Description
A refreshing and nutritious mango smoothie bowl packed with vitamins and natural sweetness. Perfect for breakfast or a healthy snack.
Ingredients
Scale
- 1 large ripe mango, peeled and chopped
- 1 frozen banana
- 1/2 cup Greek yogurt (or dairy-free alternative)
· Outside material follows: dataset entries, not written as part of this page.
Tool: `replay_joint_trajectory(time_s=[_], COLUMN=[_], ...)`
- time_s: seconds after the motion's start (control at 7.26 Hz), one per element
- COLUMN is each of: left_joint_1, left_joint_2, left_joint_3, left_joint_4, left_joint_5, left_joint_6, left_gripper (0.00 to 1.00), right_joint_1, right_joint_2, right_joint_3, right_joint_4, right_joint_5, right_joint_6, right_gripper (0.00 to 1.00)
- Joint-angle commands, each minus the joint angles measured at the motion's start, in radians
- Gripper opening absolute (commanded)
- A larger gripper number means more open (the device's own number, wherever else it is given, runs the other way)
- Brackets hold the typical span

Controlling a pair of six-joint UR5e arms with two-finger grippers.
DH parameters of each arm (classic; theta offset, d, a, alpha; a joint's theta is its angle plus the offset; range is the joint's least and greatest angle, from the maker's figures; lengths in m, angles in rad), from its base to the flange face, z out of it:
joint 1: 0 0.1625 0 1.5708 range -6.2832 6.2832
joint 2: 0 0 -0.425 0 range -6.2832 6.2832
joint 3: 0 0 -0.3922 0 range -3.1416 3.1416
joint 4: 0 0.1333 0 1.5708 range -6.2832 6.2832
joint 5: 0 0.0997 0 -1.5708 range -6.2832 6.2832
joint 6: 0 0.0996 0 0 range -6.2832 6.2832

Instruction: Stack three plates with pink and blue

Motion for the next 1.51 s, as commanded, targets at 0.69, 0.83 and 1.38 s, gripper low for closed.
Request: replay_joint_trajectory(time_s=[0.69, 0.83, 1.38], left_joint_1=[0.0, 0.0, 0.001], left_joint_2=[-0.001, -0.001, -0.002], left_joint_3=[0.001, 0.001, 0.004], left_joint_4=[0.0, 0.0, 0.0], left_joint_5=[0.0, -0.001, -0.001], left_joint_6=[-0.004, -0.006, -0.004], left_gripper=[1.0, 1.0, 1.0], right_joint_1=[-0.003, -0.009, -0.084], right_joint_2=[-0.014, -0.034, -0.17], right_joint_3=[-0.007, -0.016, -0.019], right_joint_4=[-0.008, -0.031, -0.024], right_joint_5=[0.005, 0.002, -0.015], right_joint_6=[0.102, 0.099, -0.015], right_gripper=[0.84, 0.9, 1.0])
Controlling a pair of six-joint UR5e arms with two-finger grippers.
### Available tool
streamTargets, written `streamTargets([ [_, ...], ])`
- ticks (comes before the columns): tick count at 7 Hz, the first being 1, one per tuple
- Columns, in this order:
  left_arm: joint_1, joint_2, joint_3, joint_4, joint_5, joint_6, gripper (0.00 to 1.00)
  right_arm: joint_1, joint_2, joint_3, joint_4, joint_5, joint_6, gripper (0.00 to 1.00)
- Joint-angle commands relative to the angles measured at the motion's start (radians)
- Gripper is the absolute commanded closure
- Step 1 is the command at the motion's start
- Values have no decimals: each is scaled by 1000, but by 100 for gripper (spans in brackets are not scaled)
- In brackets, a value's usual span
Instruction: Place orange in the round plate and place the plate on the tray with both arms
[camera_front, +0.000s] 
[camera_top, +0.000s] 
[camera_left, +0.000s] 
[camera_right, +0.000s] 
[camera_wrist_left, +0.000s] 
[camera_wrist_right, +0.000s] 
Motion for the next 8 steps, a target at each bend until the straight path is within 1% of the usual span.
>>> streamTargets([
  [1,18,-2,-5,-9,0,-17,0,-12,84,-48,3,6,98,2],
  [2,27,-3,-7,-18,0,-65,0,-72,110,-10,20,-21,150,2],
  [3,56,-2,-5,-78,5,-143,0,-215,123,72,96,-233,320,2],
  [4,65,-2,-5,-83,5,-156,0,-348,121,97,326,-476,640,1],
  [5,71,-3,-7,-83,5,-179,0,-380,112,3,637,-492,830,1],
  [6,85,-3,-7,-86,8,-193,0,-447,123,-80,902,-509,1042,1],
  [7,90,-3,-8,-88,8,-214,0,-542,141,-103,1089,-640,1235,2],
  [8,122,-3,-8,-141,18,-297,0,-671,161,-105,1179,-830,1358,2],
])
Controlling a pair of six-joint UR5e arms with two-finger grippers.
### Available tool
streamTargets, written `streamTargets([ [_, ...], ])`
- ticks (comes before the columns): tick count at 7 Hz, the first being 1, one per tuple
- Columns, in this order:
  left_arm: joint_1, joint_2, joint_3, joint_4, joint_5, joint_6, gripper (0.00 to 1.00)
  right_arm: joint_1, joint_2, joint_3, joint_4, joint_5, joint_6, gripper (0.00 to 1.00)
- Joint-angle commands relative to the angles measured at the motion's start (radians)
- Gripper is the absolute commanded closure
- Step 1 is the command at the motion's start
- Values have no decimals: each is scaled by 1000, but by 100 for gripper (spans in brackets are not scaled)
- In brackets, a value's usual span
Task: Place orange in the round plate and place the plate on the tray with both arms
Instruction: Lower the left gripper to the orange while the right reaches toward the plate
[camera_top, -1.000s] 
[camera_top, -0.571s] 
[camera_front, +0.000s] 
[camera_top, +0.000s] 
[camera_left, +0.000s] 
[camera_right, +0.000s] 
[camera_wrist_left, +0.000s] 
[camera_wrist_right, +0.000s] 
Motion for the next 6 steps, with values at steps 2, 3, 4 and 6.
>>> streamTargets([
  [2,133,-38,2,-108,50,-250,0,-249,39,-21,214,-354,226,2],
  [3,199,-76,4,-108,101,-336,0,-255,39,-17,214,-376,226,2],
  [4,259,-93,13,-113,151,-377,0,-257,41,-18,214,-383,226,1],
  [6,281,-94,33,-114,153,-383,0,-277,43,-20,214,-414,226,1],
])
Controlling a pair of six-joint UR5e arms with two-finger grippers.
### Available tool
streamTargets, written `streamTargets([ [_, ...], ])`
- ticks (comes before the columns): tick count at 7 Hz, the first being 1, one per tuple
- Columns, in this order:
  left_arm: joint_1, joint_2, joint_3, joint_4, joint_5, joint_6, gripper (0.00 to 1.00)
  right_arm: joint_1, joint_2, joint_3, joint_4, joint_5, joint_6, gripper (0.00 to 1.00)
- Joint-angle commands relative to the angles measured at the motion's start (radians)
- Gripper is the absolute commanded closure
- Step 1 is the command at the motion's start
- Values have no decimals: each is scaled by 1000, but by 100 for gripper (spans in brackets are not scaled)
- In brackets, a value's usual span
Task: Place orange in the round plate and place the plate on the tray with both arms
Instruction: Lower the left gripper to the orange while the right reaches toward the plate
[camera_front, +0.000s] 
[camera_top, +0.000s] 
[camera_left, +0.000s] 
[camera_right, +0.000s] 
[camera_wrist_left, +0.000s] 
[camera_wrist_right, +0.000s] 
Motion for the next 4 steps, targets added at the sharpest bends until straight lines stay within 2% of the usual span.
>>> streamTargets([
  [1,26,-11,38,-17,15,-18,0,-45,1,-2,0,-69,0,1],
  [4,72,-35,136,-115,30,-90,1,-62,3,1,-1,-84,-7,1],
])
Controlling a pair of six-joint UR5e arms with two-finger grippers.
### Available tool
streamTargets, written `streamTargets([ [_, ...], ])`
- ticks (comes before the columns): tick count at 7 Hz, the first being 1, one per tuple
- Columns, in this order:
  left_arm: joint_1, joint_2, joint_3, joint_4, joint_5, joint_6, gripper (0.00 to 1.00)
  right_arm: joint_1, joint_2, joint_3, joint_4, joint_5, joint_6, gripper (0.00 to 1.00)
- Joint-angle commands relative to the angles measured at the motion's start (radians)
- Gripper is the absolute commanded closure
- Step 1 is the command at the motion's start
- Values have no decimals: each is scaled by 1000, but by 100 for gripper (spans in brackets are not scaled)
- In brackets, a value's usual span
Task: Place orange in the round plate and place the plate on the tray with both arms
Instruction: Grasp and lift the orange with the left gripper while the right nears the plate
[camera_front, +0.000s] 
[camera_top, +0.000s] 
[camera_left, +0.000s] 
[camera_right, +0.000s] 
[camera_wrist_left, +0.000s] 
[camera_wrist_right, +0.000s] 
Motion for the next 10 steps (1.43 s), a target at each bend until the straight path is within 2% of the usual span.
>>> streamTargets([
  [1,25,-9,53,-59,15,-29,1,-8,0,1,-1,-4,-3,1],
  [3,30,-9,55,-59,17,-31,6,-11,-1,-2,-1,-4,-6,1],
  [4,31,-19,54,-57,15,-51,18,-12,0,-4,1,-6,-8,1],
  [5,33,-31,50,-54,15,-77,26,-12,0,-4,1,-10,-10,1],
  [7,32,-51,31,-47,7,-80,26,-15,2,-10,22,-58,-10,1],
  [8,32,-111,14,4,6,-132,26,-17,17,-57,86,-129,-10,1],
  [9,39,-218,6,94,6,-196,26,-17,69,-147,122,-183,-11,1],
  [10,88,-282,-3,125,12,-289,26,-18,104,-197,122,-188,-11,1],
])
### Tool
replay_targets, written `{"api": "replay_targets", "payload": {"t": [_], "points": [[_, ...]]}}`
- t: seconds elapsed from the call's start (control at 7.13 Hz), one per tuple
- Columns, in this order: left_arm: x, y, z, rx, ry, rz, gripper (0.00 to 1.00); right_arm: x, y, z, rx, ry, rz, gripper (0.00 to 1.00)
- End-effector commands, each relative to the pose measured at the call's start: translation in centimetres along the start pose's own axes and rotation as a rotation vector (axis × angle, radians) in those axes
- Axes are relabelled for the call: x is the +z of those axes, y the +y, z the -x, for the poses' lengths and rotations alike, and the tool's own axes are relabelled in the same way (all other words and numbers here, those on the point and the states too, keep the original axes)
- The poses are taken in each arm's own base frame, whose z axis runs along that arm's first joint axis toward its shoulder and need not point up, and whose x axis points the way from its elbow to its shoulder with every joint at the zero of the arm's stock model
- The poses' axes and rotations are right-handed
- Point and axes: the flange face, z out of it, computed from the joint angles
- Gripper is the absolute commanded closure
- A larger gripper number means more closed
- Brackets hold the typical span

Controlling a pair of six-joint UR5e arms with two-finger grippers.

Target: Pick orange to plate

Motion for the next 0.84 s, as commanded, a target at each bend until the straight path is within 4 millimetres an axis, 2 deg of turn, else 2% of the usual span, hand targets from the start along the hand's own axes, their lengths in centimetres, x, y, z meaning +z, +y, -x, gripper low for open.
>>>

- 1/4 cup almond milk (or milk of choice)
- 1 tsp honey (optional)
- 1/2 tsp vanilla extract
- Toppings: granola, chia seeds, sliced almonds, coconut flakes, fresh berries
Instructions
- Add mango, banana, yogurt, almond milk, honey, and vanilla extract to a blender.
- Blend until smooth and creamy.
- Pour into a bowl.
- Top with granola, chia seeds, almonds, coconut flakes, and berries.
- Serve immediately.
Notes
- Use frozen mango for a thicker texture.
- Adjust sweetness with more or less honey.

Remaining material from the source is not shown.